● Data shown

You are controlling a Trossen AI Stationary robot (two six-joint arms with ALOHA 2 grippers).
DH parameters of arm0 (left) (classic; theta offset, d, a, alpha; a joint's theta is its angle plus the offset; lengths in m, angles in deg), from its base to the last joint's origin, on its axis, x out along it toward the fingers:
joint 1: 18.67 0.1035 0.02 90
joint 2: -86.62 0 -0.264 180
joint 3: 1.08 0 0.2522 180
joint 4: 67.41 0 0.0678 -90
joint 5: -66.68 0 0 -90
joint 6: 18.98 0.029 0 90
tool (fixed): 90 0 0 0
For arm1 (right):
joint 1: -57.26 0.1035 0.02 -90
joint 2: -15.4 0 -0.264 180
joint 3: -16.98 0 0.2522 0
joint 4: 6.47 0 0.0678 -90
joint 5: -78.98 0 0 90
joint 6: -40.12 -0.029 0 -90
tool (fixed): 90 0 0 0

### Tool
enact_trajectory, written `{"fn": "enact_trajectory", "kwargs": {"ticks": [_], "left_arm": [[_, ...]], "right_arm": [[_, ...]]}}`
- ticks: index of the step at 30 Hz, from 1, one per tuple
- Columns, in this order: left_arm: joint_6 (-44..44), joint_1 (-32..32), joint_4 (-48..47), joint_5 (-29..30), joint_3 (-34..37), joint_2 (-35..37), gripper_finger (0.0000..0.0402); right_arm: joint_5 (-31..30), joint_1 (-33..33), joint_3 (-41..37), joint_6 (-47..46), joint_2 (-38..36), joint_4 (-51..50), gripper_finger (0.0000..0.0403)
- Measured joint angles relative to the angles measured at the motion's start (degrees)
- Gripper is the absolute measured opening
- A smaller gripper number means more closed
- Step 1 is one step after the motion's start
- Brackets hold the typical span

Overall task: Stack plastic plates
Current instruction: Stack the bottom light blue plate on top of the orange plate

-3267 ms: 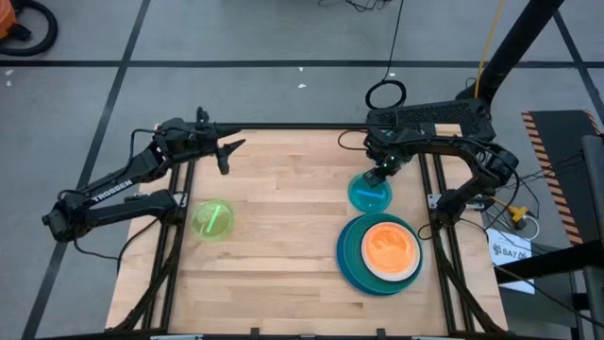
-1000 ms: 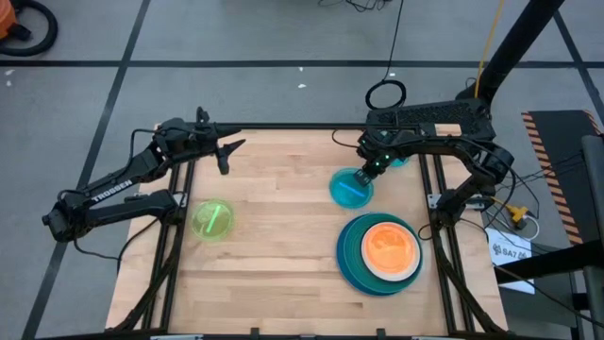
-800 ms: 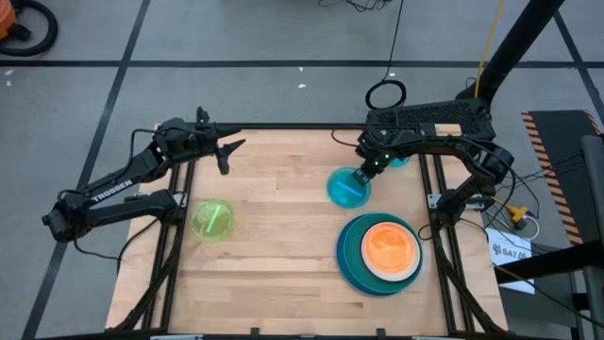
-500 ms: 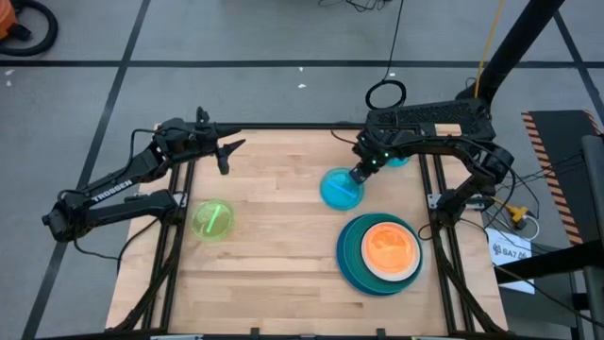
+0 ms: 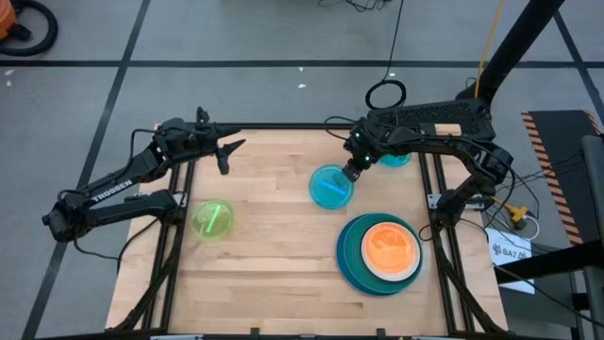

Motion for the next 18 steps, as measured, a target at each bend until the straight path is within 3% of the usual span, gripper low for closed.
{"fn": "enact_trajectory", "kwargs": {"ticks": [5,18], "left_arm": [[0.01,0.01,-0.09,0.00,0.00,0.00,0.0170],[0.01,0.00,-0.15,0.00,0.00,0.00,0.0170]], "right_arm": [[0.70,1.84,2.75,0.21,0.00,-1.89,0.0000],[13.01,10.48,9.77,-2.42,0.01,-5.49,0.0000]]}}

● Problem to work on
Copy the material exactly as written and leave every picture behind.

● Answer for this exercise
You are controlling a Trossen AI Stationary robot (two six-joint arms with ALOHA 2 grippers).
DH parameters of arm0 (left) (classic; theta offset, d, a, alpha; a joint's theta is its angle plus the offset; lengths in m, angles in deg), from its base to the last joint's origin, on its axis, x out along it toward the fingers:
joint 1: 18.67 0.1035 0.02 90
joint 2: -86.62 0 -0.264 180
joint 3: 1.08 0 0.2522 180
joint 4: 67.41 0 0.0678 -90
joint 5: -66.68 0 0 -90
joint 6: 18.98 0.029 0 90
tool (fixed): 90 0 0 0
For arm1 (right):
joint 1: -57.26 0.1035 0.02 -90
joint 2: -15.4 0 -0.264 180
joint 3: -16.98 0 0.2522 0
joint 4: 6.47 0 0.0678 -90
joint 5: -78.98 0 0 90
joint 6: -40.12 -0.029 0 -90
tool (fixed): 90 0 0 0

### Tool
enact_trajectory, written `{"fn": "enact_trajectory", "kwargs": {"ticks": [_], "left_arm": [[_, ...]], "right_arm": [[_, ...]]}}`
- ticks: index of the step at 30 Hz, from 1, one per tuple
- Columns, in this order: left_arm: joint_6 (-44..44), joint_1 (-32..32), joint_4 (-48..47), joint_5 (-29..30), joint_3 (-34..37), joint_2 (-35..37), gripper_finger (0.0000..0.0402); right_arm: joint_5 (-31..30), joint_1 (-33..33), joint_3 (-41..37), joint_6 (-47..46), joint_2 (-38..36), joint_4 (-51..50), gripper_finger (0.0000..0.0403)
- Measured joint angles relative to the angles measured at the motion's start (degrees)
- Gripper is the absolute measured opening
- A smaller gripper number means more closed
- Step 1 is one step after the motion's start
- Brackets hold the typical span

Overall task: Stack plastic plates
Current instruction: Stack the bottom light blue plate on top of the orange plate

-3267 ms: 
-1000 ms: 
-800 ms: 
-500 ms: 
+0 ms: 

Motion for the next 18 steps, as measured, a target at each bend until the straight path is within 3% of the usual span, gripper low for closed.
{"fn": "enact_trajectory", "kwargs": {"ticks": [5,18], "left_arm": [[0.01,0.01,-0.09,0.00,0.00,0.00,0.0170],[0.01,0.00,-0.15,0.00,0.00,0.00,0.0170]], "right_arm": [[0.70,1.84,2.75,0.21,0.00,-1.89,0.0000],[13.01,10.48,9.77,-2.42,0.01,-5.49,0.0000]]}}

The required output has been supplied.